[Exercise objective]: Please count the lines in the data below that hold the word "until", and give only the number.

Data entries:
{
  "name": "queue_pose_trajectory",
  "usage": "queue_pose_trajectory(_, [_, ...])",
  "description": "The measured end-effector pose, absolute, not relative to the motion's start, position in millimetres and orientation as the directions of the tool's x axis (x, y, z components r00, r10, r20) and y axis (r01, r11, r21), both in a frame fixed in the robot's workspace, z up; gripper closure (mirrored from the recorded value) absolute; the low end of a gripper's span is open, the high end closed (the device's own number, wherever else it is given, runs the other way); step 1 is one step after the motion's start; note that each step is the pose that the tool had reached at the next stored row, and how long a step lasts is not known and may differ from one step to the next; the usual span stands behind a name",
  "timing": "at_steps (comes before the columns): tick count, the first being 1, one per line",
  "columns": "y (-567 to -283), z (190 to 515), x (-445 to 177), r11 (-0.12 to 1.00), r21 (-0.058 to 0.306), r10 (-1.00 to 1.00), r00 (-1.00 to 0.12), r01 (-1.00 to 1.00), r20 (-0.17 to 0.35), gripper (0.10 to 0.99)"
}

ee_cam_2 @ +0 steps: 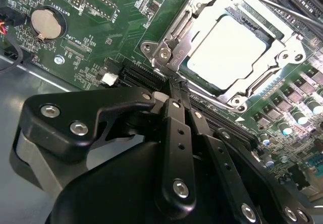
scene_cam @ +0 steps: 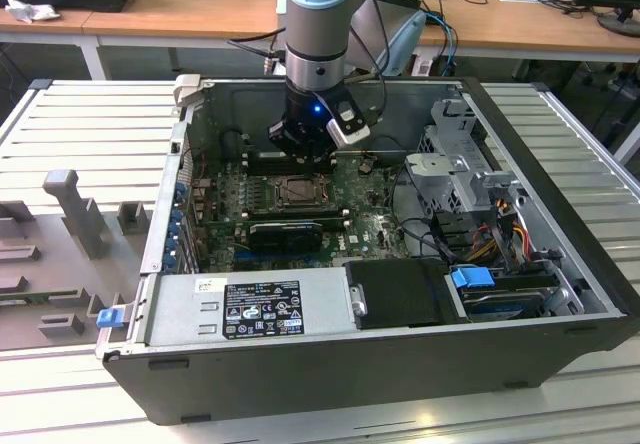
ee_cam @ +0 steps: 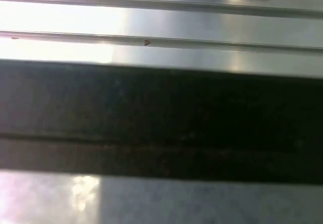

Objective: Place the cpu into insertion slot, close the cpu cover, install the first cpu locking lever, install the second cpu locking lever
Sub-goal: 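Install the first cpu locking lever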

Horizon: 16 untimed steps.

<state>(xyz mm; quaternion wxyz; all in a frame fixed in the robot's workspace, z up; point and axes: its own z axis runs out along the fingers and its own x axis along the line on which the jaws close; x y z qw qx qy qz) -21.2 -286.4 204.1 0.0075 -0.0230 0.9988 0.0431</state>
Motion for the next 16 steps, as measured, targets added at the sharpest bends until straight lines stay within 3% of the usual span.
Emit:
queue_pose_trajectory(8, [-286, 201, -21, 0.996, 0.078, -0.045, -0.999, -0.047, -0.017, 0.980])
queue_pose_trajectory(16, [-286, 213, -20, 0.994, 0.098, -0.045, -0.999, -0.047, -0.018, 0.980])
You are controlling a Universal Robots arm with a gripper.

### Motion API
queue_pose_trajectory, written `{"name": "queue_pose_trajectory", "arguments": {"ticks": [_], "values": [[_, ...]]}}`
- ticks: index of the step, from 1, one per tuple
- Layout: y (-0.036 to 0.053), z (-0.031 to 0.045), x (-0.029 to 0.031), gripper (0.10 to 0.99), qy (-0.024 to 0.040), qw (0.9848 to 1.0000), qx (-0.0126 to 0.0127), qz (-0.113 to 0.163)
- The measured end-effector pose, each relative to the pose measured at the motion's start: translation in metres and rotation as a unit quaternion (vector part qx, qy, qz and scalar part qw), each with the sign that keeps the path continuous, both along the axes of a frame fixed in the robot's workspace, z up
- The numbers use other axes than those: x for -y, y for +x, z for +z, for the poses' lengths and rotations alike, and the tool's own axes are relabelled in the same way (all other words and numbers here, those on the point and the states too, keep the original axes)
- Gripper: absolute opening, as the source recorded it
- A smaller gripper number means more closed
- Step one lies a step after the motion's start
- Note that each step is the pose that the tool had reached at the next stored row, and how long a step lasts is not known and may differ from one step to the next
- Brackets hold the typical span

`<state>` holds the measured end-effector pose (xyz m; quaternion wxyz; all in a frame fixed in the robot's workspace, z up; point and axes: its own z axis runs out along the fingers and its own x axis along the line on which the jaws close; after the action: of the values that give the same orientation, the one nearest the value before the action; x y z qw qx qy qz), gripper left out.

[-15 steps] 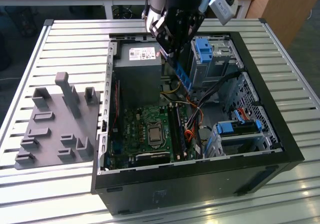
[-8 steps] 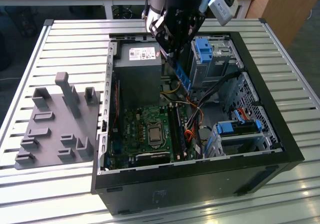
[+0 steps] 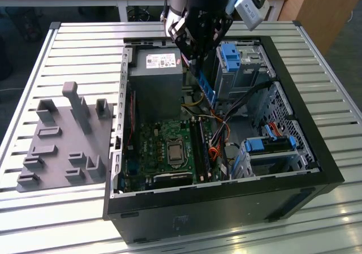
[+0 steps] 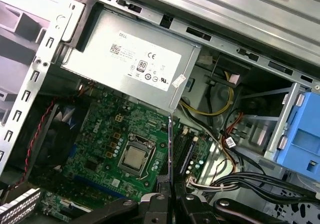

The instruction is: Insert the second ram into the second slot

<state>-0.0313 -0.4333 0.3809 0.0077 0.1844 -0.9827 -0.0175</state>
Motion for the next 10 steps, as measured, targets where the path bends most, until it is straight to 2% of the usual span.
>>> {"name": "queue_pose_trajectory", "arguments": {"ticks": [10], "values": [[0.0,0.0,0.0,0.137,0.0,0.9997,0.0,-0.024]]}}
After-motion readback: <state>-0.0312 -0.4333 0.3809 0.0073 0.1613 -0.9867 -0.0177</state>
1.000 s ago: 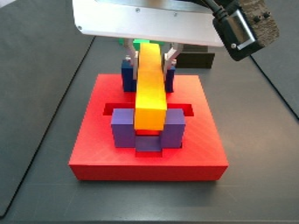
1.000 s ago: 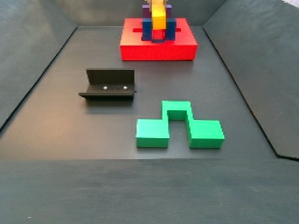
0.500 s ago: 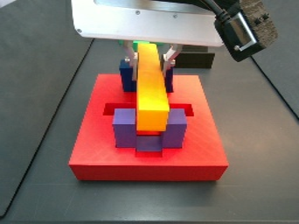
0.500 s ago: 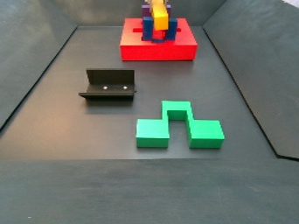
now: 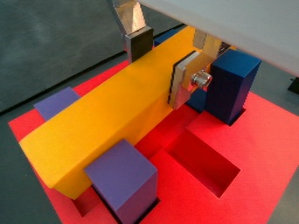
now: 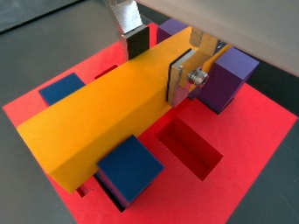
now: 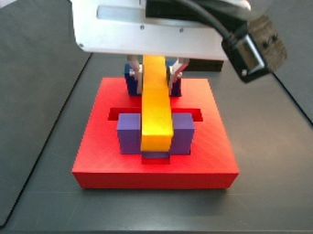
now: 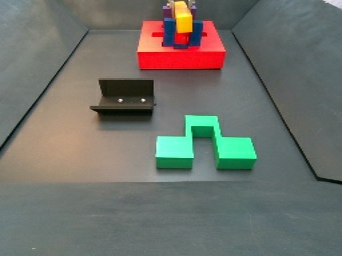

[Written reply]: 2